La oficina de comunicaciones de la Presidencia de la República emitió una instrucción interna para restringir el acceso de medios de comunicación a las actividades oficiales, según una investigación publicada por Caracol Radio. La orden, según la emisora, excluye a los medios que la Casa de Nariño no considere "amigos" y deja sin efecto las ruedas de prensa y entrevistas abiertas que eran habituales en la cobertura del día a día del Gobierno.
De acuerdo con la misma revelación, la directiva establece que el jefe de despacho presidencial, Miller Soto, no podrá conceder más de tres declaraciones diarias a la prensa. La regla tiene una salvedad: se permitirá la participación del funcionario cuando el tema sea considerado "estratégico" por el equipo de comunicaciones, una categoría que queda a discreción de la propia oficina.
La instrucción reordena así la relación cotidiana entre la Presidencia y los medios informativos. Hasta ahora, los periodistas acreditados en la Casa de Nariño podían ingresar a ciertos espacios y formular preguntas en directo. Con la nueva directriz, ese flujo queda supeditado a un filtro previo sobre la línea editorial de cada medio y sobre el asunto a tratar.

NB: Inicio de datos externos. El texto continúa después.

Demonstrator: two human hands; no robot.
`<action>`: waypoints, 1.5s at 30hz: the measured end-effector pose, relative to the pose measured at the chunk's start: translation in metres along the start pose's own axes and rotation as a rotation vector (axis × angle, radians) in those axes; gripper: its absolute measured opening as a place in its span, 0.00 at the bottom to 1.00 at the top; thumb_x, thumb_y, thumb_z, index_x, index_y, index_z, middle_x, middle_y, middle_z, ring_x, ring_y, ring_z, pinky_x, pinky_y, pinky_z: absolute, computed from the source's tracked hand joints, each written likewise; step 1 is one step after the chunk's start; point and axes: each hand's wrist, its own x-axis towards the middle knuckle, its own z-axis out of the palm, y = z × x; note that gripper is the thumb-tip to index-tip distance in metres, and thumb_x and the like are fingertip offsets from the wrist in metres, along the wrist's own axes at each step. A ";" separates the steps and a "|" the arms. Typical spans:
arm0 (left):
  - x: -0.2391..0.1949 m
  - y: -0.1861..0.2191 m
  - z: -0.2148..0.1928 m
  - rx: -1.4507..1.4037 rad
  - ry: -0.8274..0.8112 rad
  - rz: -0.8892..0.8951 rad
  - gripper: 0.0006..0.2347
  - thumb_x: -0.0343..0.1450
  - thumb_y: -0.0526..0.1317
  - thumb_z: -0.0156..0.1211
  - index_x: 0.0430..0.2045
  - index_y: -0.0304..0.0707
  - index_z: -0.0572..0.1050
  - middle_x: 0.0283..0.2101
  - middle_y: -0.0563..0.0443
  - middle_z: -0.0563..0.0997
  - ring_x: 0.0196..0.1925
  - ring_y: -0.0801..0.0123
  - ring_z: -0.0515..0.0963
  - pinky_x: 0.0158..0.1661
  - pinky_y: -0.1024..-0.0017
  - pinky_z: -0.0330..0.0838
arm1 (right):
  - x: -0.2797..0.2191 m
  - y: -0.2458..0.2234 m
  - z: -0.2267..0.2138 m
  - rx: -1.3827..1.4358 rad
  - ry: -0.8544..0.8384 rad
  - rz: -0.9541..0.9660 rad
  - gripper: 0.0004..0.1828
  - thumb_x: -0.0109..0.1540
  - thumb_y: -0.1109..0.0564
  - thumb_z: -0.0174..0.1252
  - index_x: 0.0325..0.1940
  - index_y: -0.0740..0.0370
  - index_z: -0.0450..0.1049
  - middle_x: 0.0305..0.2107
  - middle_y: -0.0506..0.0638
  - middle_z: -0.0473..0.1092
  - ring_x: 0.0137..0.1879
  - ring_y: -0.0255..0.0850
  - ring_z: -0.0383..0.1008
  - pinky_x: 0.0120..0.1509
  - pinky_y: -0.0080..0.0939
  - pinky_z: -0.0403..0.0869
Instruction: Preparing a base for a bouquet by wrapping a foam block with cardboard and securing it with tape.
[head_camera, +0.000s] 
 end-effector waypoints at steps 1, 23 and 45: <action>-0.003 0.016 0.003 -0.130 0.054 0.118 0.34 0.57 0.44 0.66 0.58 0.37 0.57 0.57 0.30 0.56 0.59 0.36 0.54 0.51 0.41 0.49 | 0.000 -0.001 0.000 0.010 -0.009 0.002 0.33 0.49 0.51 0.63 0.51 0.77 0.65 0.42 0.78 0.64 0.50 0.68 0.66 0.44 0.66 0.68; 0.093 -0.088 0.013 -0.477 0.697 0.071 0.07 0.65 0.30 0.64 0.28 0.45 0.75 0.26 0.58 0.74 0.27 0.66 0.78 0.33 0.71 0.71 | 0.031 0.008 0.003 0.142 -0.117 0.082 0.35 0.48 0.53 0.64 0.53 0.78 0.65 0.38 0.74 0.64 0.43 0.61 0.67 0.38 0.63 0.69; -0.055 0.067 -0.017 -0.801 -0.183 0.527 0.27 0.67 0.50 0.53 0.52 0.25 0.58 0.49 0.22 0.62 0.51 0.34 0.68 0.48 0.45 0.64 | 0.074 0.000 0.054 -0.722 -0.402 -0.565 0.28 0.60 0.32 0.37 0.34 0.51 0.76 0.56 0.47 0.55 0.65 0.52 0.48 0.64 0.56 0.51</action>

El episodio se conoce en un contexto de creciente atención sobre la estrategia de comunicación del Gobierno nacional. En los últimos meses, distintas voces del periodismo colombiano han señalado cambios en la forma en que la administración informa sobre sus decisiones, un debate que este reporte de Caracol Radio vuelve a poner sobre la mesa con un dato concreto: la existencia de un lineamiento escrito.
Para los medios de comunicación, el cambio implica una recomposición de las rutinas periodísticas. Los reporteros que cubren la fuente presidencial dependerán más de comunicados oficiales y de declaraciones puntuales, y menos de la cobertura en tiempo real dentro de la Casa de Nariño. Sectores del periodismo han cuestionado este tipo de esquemas por considerar que limitan el derecho a la información de los ciudadanos.

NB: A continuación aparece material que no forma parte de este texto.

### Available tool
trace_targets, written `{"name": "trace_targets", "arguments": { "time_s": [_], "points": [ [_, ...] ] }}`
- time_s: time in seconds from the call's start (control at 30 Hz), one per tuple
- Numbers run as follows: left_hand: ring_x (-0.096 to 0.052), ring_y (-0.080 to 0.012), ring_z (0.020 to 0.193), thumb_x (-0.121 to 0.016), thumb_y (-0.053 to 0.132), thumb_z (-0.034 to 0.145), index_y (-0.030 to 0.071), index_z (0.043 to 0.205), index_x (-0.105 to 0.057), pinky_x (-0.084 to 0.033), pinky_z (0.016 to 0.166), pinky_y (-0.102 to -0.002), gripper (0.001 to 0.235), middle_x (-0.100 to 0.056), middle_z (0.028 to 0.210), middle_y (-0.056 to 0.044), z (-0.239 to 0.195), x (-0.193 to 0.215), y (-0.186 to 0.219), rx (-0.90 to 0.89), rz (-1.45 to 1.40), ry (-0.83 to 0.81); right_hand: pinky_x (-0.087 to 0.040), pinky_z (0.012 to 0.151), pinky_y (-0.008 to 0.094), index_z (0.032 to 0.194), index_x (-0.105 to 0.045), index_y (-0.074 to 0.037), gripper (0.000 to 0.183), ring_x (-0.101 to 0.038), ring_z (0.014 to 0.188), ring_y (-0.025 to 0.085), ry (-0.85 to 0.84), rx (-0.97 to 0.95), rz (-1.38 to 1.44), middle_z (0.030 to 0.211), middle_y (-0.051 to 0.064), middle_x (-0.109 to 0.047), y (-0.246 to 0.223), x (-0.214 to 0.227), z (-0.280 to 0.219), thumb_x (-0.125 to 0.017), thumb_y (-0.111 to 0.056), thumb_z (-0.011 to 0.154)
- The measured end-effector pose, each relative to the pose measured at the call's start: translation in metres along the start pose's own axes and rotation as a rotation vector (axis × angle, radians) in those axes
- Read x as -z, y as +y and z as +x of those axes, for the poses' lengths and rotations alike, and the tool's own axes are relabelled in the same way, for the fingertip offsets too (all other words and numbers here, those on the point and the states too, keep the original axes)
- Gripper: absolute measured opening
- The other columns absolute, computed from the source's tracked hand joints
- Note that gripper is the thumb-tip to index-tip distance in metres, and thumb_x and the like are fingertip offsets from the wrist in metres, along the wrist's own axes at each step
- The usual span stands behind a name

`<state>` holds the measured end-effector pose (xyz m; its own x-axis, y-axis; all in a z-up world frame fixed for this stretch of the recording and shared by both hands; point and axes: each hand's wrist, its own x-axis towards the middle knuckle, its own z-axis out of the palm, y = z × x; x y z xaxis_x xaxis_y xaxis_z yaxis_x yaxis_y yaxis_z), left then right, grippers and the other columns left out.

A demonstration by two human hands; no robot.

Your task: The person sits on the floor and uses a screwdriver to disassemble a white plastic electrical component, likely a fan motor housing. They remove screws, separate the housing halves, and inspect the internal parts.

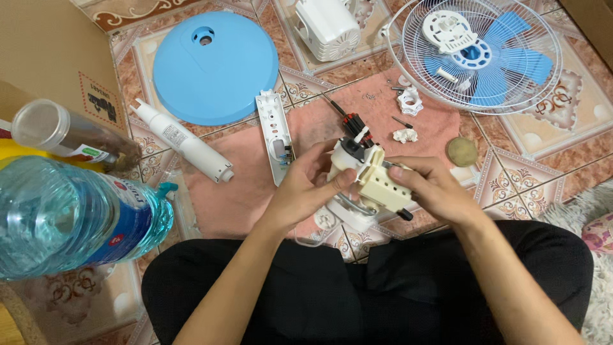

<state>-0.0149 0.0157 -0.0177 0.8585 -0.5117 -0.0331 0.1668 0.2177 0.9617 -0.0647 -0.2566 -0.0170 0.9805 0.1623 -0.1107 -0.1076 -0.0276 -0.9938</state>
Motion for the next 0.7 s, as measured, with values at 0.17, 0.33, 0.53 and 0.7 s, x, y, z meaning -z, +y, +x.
{"name": "trace_targets", "arguments": {
  "time_s": [0.17,0.33,0.53,0.7],
  "points": [
    [-0.074,-0.036,0.128,-0.095,0.033,0.096,0.001,0.165,-0.058,-0.061,0.113,-0.05,0.085,-0.076,0.139,-0.027,0.002,0.013,0.019,0.007,0.114,-0.021,-0.058,0.081,0.04,0.149,-0.081,-0.005,0.057,-0.072,0.085,0.024,0.011,0.036,-0.091,0.096,0.018,-0.085,0.091,0.009,0.014,-0.074,-0.043,0.106],
    [-0.072,-0.032,0.128,-0.098,0.019,0.093,0.0,0.165,-0.058,-0.061,0.114,-0.052,0.084,-0.075,0.14,-0.025,0.009,0.042,0.018,-0.012,0.211,-0.031,-0.056,0.116,0.053,0.159,-0.075,-0.013,0.092,-0.074,0.127,0.029,-0.043,0.111,-0.111,0.141,0.018,-0.084,0.145,-0.008,0.037,-0.088,-0.067,0.087],
    [-0.079,-0.0376,0.126,-0.102,0.018,0.085,0.008,0.161,-0.068,-0.062,0.115,-0.055,0.084,-0.079,0.137,-0.029,0.009,0.045,0.051,0.009,0.451,-0.136,-0.054,0.106,0.044,0.127,-0.085,-0.006,0.081,-0.069,0.116,0.023,-0.099,0.269,-0.041,0.12,0.009,-0.079,0.105,-0.06,0.042,-0.118,-0.023,0.056],
    [-0.081,-0.0486,0.127,-0.102,0.028,0.083,0.012,0.158,-0.072,-0.059,0.114,-0.058,0.083,-0.082,0.136,-0.028,0.004,0.036,0.061,0.002,0.648,-0.184,-0.064,0.094,0.034,0.135,-0.076,-0.003,0.073,-0.072,0.107,0.015,0.015,0.095,0.248,0.113,0.004,-0.081,0.111,-0.08,0.032,-0.109,0.003,0.069]
  ]
}}
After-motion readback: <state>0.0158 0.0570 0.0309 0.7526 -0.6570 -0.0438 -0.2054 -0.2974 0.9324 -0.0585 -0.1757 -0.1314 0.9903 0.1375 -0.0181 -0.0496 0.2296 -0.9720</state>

En el terreno ciudadano, la consecuencia directa es una menor visibilidad inmediata de las decisiones del Ejecutivo. Cuando el acceso se acota, los ciudadanos dependen más de lo que la propia Presidencia decida difundir, lo que reduce la posibilidad de contrastar versiones sobre un mismo hecho en el momento en que ocurre.
La directiva también deja abierta la puerta a eventuales excepciones. Al mencionar los "temas estratégicos", la oficina de comunicaciones se reserva la potestad de habilitar apariciones públicas cuando lo considere necesario, lo que en la práctica convierte esa categoría en el principal mecanismo de apertura informativa del Gobierno.
Por ahora, el reporte periodístico no detalla reacciones oficiales adicionales ni el alcance preciso de las excepciones. Lo que queda instalado en el debate público es una pregunta sobre el margen con el que cuenta la prensa para fiscalizar al Ejecutivo y sobre los criterios con los que Presidencia define qué medios pueden o no ingresar a sus espacios.
El tema seguramente será seguido de cerca por organizaciones de prensa y por los propios medios excluidos, que suelen pedir reglas claras y no discriminatorias para el acceso a la fuente. También será un punto de observación para los gremios periodísticos y para los veedores de la transparencia en el Estado.